[Your goal]
Whenever the word "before" appears on a line of the material below, that line is counted; state the total alone.

[Dataset entries]

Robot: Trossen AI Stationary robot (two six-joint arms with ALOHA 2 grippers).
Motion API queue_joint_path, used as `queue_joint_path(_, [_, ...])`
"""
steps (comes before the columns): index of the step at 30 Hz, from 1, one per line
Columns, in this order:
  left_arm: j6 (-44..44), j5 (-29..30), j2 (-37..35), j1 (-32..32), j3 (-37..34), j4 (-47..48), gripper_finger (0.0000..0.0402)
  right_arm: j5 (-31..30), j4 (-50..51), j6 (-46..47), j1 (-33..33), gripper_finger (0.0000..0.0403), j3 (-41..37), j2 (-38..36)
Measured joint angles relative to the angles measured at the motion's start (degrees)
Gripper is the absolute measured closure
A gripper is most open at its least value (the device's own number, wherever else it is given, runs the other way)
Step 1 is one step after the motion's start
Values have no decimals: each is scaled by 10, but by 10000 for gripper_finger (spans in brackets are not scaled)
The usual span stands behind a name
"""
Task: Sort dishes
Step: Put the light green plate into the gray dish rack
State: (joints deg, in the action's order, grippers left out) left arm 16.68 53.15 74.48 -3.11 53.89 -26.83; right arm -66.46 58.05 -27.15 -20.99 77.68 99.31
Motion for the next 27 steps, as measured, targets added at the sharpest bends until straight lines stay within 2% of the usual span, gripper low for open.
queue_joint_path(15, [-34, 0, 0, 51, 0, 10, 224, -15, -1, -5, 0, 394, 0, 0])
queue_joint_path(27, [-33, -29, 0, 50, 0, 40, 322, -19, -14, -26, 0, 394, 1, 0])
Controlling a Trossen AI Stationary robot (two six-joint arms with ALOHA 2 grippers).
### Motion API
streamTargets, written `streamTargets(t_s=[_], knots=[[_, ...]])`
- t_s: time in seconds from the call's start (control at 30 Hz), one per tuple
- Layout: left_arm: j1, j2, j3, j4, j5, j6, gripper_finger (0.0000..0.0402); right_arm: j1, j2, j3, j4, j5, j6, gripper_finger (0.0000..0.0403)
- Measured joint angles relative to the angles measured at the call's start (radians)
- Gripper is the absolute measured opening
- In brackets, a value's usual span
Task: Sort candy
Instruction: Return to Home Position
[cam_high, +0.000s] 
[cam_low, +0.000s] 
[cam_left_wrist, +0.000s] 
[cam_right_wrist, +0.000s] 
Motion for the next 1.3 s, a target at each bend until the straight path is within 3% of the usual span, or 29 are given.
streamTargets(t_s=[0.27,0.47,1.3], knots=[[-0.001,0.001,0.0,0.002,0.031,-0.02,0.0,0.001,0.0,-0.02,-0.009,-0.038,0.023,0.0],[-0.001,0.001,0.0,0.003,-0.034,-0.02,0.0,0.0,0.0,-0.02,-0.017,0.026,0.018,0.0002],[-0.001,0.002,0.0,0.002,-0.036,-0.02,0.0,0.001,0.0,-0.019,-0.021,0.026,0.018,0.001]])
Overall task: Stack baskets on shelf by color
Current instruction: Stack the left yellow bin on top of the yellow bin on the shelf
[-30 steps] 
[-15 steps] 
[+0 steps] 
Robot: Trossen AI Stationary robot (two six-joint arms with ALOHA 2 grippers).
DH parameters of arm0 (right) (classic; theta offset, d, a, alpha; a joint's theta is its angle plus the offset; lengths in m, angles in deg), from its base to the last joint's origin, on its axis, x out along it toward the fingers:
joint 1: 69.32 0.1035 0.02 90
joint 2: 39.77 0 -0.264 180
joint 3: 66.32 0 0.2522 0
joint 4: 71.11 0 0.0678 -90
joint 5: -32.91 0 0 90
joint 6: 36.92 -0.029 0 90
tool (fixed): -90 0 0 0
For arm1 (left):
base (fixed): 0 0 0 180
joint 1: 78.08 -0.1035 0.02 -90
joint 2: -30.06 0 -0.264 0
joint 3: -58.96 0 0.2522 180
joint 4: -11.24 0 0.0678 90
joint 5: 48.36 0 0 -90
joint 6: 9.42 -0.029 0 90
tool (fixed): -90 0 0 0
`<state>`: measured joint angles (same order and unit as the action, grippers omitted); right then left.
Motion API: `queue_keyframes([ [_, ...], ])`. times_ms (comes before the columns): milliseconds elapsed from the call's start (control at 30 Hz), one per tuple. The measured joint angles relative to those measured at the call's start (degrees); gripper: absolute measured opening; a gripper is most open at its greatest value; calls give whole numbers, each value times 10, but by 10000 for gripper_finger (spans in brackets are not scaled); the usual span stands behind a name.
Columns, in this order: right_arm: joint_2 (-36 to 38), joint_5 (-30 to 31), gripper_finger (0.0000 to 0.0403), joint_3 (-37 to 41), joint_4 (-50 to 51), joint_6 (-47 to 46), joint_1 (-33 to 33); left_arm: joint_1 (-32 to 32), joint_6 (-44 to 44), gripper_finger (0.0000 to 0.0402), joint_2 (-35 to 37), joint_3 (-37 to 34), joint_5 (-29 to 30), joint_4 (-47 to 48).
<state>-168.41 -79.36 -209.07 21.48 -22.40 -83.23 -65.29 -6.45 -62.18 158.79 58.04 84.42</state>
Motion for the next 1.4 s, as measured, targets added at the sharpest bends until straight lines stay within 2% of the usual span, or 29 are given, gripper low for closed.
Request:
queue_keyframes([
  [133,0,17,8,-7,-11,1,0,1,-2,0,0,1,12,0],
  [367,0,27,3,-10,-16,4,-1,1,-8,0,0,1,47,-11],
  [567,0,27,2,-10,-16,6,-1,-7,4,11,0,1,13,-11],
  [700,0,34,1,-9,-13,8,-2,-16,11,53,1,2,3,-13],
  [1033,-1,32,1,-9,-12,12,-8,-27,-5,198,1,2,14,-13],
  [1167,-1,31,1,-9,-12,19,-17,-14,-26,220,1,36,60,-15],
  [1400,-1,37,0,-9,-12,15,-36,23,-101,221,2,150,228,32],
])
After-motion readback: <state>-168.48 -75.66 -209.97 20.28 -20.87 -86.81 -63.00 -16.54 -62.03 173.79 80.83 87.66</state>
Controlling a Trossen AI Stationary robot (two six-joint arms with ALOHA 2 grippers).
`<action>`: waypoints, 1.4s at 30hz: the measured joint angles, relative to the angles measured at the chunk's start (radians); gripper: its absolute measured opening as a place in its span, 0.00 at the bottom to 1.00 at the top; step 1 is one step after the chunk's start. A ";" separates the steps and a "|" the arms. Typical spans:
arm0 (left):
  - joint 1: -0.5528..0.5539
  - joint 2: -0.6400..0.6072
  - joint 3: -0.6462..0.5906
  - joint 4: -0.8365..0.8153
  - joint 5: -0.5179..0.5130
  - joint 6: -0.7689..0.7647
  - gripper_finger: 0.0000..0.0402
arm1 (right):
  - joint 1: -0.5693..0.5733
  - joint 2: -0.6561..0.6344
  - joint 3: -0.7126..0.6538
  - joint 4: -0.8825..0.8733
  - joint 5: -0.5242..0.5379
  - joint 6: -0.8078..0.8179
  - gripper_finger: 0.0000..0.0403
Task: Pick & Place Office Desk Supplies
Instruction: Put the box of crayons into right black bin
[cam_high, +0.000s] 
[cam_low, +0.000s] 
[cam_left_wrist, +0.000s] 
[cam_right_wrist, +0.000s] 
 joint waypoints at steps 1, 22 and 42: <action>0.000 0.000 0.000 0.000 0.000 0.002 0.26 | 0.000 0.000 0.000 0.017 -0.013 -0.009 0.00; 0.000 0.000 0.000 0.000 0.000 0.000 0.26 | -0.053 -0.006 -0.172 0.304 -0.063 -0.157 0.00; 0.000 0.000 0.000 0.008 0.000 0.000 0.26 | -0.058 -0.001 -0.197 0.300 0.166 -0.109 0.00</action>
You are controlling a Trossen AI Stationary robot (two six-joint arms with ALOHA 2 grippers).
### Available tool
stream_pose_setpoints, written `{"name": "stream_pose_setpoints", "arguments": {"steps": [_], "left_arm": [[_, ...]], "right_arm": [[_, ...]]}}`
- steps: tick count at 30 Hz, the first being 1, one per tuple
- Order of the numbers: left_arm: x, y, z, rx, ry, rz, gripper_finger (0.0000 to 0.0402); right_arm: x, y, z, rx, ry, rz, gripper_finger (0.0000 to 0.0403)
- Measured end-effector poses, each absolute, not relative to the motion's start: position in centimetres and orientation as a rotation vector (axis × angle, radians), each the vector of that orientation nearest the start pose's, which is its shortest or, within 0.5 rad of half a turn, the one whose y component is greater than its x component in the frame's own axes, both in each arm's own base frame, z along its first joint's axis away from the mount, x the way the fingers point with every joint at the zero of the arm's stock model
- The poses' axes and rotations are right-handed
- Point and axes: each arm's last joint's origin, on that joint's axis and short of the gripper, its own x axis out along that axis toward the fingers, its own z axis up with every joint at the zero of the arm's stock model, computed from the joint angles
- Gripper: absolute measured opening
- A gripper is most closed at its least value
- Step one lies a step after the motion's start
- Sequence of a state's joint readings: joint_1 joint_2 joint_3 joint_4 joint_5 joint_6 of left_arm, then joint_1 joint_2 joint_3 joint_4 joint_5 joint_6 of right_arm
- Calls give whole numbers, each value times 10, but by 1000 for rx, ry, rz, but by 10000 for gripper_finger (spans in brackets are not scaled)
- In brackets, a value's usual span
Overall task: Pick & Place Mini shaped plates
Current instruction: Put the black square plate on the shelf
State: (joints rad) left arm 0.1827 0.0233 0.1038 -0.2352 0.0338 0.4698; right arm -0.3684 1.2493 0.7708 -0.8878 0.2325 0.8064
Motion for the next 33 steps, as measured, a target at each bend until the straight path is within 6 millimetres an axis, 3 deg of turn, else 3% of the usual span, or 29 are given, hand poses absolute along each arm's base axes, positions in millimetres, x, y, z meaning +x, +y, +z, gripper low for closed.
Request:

[Written response]
2